The future of DTG printing for art is moving toward faster curing systems, improved white ink formulations, and better color management software. Each of those advances makes the technology more reliable and accessible. For artists who learn the fundamentals now, those improvements will compound on an already strong foundation.
— Christian
Print your art on garments built for DTG

Tektonla stocks garments specifically selected for DTG compatibility, including cotton-rich blanks that absorb water-based inks for deep color saturation and a soft finish. The Printers Shirt is built for exactly this purpose, with a fabric weight and weave that produces sharp detail and vibrant color on every run. For artists who want a garment with more texture and character, the Garment Dye Shirt offers a vintage-washed base that pairs beautifully with detailed art prints. Tektonla operates out of Downtown Los Angeles with no minimum order quantities on blanks, making it straightforward to test designs before scaling. Explore the full range at tektonla.com.
FAQ
What is DTG printing and why is it good for art?

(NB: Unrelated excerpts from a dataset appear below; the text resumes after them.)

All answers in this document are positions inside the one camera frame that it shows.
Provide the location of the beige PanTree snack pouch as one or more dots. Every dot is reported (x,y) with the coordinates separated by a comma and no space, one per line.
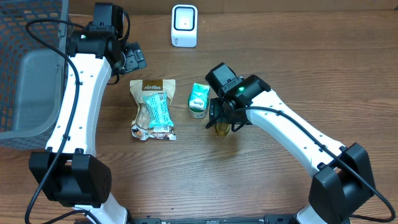
(140,126)

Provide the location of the grey plastic mesh basket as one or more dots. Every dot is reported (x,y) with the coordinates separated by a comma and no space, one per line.
(32,76)

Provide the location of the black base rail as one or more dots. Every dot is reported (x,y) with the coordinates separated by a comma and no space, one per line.
(267,219)

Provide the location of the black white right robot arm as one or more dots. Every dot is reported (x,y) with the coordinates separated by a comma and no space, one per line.
(342,177)

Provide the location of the green lid white jar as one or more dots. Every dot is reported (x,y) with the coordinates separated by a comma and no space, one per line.
(197,112)

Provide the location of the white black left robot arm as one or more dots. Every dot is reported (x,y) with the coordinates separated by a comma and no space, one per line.
(68,171)

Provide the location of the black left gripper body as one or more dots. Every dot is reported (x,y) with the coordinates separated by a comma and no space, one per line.
(135,60)

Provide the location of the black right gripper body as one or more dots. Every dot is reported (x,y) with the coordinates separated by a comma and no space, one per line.
(214,112)

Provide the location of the yellow liquid bottle silver cap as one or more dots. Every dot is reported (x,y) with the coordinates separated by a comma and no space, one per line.
(222,129)

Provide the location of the teal snack bar wrapper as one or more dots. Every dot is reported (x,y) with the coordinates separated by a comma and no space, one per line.
(159,110)

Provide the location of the teal tissue pack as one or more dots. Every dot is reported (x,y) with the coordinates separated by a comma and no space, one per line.
(199,96)

DTG (direct-to-garment) printing is a digital inkjet process that applies water-based ink directly onto fabric, reproducing photorealistic detail and unlimited color gradients. It is particularly well suited for art prints because it requires no setup fees and handles complex imagery that screen printing cannot replicate cost-effectively at small volumes.
How many shirts do I need to order for DTG to make financial sense?
DTG is most economical for runs under approximately 36 units, where the absence of screen setup fees makes per-unit costs lower than screen printing. At volumes above 100 units with simple designs, screen printing typically becomes cheaper per piece.
What file format should I use for DTG printing?
Submit artwork as a transparent PNG at 300 DPI in RGB color mode. This format preserves edge quality, prevents unwanted white backgrounds from printing, and gives the printer’s RIP software accurate color data to work with.
Does DTG work on dark-colored garments?
DTG prints on dark garments require pretreatment and a white underbase layer to prevent color bleed and maintain brightness. Without proper pretreatment, colors appear dull and washed out on dark fabrics.
How do I make a DTG art print last longer?
Wash the garment inside out in cold water and avoid bleach or high-heat drying. These steps preserve the ink bond with the fabric fibers and maintain both color vibrancy and the soft hand feel over repeated washes.